One of the important aspects of well-being is employee engagement, sometimes referred to as employee commitment. According to the Corporate Leadership Council, employees with high levels of commitment perform 20% better and are 87% less likely to leave the organisation [118]. Employee engagement has been defined as “the extent to which employees commit to something or someone in their organisation, [and] how hard they work and how long they stay as a result of that commitment” [118]. Further studies suggest that engaged employees are significantly more productive than their counterparts. For instance, the results of a large meta-analysis of 30 years of Gallup research on employee engagement carried out by Harter et al. (2003), demonstrate that employees in the top quartile of engagement in large companies were significantly more productive than the bottom quartile, and the difference between the two in value was estimated to be as much as $960,000 per year [116]. The meta-analysis also shows that employee engagement is strongly associated with “higher business unit customer loyalty, higher profitability, higher productivity and lower rates of turnover” [116]. Despite significant evidence suggesting a positive impact of employee engagement on companies’ performance, Gallup’s findings reveal that only 13% of employees reported a sense of engagement at work, while 24% were actively disengaged [105]. Another example of a positive impact of employee engagement is the impact on employee turnover. A company with employees characterised with a high engagement level suffers less from employee turnover (Markos and Sridevi 2010 [56], Cook 2008 [55], Huselid 1995 [119], Gauttier et al., 2017 [25]). High turnover causes high recruitment costs because employees that leave the company must be replaced to preserve current production or service levels [25]. There is also a cost to the company not only in terms of recruiting and training, but also the risk of the new employees being an unknown quantity and therefore the risk of having to undergo HR processes to manage poor performance or terminate a contract.

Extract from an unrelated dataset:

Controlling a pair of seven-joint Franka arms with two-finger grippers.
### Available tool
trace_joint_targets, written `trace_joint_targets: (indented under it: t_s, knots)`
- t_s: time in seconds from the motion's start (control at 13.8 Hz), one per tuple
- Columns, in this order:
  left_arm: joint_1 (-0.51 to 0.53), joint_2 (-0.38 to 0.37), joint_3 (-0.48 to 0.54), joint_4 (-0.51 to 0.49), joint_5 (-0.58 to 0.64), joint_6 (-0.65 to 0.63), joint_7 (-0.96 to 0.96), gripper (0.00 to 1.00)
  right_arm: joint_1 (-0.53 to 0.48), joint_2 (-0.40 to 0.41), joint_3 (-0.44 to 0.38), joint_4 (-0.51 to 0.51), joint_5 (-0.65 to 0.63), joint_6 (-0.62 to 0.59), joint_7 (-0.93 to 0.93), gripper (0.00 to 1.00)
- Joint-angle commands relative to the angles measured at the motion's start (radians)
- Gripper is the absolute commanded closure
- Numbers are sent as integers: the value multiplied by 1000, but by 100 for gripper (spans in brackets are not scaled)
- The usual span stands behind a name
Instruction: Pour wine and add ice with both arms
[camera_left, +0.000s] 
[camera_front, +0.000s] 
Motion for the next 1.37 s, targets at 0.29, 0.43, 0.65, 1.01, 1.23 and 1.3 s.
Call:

Bearing in mind the correlation between employees’ well-being and their engagement, the question that arises is how to stimulate well-being and employee engagement. The answer comes with the drivers of employee commitment, which Chalofsky and Krishna (2009) identify as the forces emphasising the congruence between individual and organisational goals and values, and internalisation of organisational values and its mission [86]. Furthermore, Grant (2007) concludes that an organisation caring about user needs and societal welfare can spark motivation and positively affect employee’s actions and behaviour [120]. However, employees’ engagement can be compromised by the lack of alignment between organisation policies and practices and a perception that the organisation engages in unethical behaviour or policies [121]. As a result, it can cause a negative attitude in the employees towards their employing organisations and lead to a deep deterioration of their mutual commitment and trust [25,121]. The effective adoption of RRI within a company can help companies through increasing engagement and commitment that employees feel and demonstrate towards their organisation. Furthermore, RRI can assist companies in raising a sense of meaning in their employees’ work or a purpose for the overall organisation [116]. Ultimately, RRI is about conducting research and innovating in an ethical, responsible and sustainable way for the benefits of the society. This perception of R&I may enhance employees sense of having “meaningful work”. To encourage implementation of aforementioned internal stakeholder incentives, we believe it is crucial to educate industry on the advantages of doing so—and these advantages need to be framed in terms of profit maximisation. RRI implementation should be introduced to industry as a business decision likely to generate a substantial return-on-investment by means of positive effects on the workforce.

4.4. Governance

The last example of RRI incentive for industry is governance. Governance touches upon the question of how R&I should be governed in order to ensure sustainability and societal desirability of R&I processes and their marketable products. When developing the governance of RRI systems in industry, two levels of governance have to be taken into account, firstly the internal level of a governance system within a company, e.g., how RRI should be administered within companies by executives, and secondly the external governance system, e.g., the governance of RRI from a political perspective.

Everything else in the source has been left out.